I have long had an interest in how culture shapes and reshapes who we are as people and the ways we interact with others. Growing up in Papua New Guinea as a child of a “white” Australian missionary couple, I was exposed to two quite different cultures and shaped by both. And upon returning to Australia just before my tenth birthday I was exposed to another. There are many subtleties embedded in particular cultures that are hardly recognised by those who inhabit them, but which can be quite startling, confronting and disconcerting to those who enter them from outside. I can attest to the reality of “culture shock” through my own lived experience.
In a recent presentation I defined a culture as “the sum of the beliefs, values, attitudes and practices that constitute and reproduce a way of being for a particular community of people.” Much of what makes up a particular culture is informal, unwritten and perhaps even intuitive. Enculturation takes place not through structured lessons but through the “rub” of daily life – through interaction, observation, conversation and participation in a common and distinctive way of being that makes for a given culture. I did not make the somewhat vexed transition from being a “hybrid” PNG kid to an Aussie teenager by going to a weekly class. I “caught” what it was to be a 1980s Australian teenager (to the extent that it possible to generalise about a single national youth culture) by a process of immersion over time into that culture.

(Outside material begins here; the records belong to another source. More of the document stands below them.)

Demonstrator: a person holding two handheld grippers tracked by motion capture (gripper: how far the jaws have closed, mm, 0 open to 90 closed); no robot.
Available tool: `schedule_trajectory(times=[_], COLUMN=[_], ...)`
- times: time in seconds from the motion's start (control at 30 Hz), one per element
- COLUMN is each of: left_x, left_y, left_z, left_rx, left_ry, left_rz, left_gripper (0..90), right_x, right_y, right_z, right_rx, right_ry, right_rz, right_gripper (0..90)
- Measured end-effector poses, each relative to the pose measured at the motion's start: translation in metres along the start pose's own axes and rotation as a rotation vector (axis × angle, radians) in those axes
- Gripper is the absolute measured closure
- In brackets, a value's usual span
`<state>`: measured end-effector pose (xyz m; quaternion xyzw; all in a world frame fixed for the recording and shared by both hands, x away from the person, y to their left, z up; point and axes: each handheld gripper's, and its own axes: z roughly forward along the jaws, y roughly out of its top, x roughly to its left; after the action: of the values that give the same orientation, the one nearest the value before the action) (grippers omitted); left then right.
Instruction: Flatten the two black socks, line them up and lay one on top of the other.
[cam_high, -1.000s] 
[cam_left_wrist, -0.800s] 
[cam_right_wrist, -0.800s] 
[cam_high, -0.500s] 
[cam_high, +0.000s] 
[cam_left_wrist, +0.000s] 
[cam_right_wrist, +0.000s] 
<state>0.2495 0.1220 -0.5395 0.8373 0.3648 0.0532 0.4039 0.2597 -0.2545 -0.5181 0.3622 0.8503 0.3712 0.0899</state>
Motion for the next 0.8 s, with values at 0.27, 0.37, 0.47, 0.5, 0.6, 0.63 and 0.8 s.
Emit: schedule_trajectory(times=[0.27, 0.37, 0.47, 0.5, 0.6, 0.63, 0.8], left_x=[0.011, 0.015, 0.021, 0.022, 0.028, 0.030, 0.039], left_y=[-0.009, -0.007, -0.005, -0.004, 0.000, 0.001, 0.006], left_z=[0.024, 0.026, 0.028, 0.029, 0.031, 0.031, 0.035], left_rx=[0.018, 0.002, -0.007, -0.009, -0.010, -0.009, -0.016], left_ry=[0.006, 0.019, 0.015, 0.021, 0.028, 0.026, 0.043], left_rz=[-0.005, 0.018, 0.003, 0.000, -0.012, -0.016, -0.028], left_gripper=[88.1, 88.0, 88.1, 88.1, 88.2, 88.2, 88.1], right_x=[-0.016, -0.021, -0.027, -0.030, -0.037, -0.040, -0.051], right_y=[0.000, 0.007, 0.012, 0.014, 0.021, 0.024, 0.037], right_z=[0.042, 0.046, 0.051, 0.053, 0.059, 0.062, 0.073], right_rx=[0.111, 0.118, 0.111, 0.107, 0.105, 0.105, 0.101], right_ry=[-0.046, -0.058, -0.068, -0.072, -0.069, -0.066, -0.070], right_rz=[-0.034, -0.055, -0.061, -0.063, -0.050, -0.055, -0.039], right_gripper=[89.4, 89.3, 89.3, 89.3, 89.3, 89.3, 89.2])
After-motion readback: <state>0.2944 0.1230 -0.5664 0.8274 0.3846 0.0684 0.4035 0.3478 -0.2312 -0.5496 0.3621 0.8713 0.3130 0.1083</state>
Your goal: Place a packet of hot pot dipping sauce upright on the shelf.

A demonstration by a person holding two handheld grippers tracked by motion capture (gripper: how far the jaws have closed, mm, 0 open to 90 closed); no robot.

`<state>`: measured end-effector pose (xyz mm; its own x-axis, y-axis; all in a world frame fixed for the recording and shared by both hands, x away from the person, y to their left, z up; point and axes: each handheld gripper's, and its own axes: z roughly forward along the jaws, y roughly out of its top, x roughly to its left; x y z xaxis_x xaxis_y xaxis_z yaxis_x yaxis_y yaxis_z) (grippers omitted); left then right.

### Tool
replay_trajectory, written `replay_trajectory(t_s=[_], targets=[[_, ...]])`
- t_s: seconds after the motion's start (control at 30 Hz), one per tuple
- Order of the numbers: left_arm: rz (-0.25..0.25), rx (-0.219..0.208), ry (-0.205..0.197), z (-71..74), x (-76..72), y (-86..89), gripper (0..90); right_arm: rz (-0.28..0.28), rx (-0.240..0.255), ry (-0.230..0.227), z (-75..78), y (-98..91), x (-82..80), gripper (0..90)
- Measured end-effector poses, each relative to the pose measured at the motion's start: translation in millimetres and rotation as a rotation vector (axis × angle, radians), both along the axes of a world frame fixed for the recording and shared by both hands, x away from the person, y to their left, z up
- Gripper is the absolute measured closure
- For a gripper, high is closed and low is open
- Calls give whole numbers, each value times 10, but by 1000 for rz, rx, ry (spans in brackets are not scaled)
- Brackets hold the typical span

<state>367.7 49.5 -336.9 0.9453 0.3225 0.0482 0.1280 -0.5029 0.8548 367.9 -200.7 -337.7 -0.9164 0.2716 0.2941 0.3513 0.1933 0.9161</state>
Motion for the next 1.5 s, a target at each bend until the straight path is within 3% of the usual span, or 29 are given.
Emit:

Over time, I have come to see many parallels between my own experience of crossing over between cultures and the challenge of faith formation. In my experience, the task of forming faith from generation to generation is best understood as a sacred and Spirit-infused “cultural enterprise”. While the Christian faith is built upon the Biblical witness and the teachings of the apostles, the making of Christians is not so much a matter of “indoctrination” as “enculturation”. As the people of God join together to hear the Word, celebrate the Word, enact the Word and live the Word, Christians are made. The “culture” of thought and practice which flows from the Gospel (with all of its nuances across different denominations, races and nations) is reproduced as faithful Christians live, share and give together under the cross. Through the daily intersections between everyday life and the distinctive way of the cross in Christian communities, faith is shaped and reshaped, seeded and strengthened.
Turning then to Charles Foster’s book, I was very interested in his description of congregations as “catechetical cultures”:
“Teachers, classrooms, and prepared curriculum resources typically associated with schooling contribute significantly to the formation of faith. They are not sufficient, however, to the contemporary task of forming faith. Something more is needed. That something more, I contend, exists in relational practices of the congregation that influence the agency of its formal educational efforts. These patterns of relationality constitute what I am calling the congregational’s catechetical culture in and through which faith is both formed and transformed.”

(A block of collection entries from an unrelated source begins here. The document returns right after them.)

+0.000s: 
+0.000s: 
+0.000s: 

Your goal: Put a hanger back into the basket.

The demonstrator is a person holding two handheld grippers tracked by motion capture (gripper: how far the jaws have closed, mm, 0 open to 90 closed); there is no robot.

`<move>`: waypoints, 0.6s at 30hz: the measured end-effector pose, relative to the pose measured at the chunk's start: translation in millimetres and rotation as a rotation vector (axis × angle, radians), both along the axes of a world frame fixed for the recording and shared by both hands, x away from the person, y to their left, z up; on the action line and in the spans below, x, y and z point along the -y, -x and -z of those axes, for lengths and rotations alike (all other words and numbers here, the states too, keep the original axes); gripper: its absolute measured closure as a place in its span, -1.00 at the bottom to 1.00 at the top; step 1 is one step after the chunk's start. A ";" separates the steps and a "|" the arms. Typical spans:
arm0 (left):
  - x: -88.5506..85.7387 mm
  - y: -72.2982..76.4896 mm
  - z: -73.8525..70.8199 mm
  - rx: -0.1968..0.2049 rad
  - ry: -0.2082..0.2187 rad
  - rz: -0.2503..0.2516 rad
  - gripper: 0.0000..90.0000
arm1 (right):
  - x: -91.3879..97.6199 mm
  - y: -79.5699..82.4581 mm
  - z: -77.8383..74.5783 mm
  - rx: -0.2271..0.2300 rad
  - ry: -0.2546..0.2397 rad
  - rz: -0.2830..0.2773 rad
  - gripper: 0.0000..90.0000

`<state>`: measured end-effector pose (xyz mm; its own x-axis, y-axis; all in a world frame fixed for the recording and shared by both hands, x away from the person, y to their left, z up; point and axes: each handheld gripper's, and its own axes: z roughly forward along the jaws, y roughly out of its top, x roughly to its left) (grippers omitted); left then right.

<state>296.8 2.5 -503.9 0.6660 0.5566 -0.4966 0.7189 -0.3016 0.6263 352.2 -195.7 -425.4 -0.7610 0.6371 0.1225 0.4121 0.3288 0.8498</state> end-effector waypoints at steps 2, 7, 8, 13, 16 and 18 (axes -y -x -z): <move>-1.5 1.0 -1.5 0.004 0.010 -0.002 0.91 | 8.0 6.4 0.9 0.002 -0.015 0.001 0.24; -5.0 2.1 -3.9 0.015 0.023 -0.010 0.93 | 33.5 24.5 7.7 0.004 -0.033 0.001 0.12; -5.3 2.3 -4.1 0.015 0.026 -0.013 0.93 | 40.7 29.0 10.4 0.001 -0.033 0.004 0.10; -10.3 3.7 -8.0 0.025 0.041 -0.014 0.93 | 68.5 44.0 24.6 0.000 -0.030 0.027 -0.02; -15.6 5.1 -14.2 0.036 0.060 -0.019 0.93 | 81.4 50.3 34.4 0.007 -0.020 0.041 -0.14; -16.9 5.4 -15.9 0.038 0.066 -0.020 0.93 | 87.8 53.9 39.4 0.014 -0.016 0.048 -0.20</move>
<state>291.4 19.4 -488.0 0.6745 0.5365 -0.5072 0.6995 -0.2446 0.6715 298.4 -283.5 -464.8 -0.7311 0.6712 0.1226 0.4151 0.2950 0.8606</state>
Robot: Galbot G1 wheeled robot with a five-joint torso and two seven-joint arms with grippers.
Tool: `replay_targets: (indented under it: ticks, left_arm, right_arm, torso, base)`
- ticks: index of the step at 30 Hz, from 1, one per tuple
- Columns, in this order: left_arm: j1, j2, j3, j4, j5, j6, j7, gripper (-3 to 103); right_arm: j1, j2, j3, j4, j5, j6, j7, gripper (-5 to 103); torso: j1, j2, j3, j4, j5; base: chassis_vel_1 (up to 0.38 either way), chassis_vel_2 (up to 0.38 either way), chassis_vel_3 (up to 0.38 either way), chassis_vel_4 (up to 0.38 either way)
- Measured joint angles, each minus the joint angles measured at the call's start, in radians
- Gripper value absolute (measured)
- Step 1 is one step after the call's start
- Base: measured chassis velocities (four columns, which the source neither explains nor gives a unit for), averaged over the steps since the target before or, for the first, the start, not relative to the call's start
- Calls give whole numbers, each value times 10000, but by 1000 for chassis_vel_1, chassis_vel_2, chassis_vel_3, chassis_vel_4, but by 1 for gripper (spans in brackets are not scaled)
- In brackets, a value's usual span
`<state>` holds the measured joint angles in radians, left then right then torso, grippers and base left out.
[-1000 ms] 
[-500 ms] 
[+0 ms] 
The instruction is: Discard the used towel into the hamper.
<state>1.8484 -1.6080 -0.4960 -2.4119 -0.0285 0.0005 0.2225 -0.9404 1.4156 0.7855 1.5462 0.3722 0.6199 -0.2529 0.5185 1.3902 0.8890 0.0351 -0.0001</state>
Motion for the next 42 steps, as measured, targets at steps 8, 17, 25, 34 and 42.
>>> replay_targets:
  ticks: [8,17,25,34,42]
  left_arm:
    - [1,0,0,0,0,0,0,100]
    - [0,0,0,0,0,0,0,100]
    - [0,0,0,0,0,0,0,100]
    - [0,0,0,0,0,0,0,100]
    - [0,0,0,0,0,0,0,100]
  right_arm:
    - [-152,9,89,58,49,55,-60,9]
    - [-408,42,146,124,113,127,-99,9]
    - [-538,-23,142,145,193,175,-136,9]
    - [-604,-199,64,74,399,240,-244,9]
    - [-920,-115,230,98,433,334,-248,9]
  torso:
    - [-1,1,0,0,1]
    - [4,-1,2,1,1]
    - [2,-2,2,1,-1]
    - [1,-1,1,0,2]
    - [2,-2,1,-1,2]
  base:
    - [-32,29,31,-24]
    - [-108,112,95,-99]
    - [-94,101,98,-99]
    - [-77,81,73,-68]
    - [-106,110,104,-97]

For Foster, a programmatic understanding of faith formation (which has historically involved a strong emphasis on a schooling or instructional approach to Christian education of youth and children) falls short. For faith to flourish, the content of faith must be cultivated, reinforced and expressed mutually in relationships between Christians of different ages and stages, journeying in faith together. I was reminded of following “Principles for Passing on Faith” championed by Vibrant Faith Ministries.
- “Faith is formed by the power of the Holy Spirit through personal trusted relationships – often in our own homes.”
- “Faith is caught more than it is taught.”
- “If we want Christian children and youth, we need Christian adults.”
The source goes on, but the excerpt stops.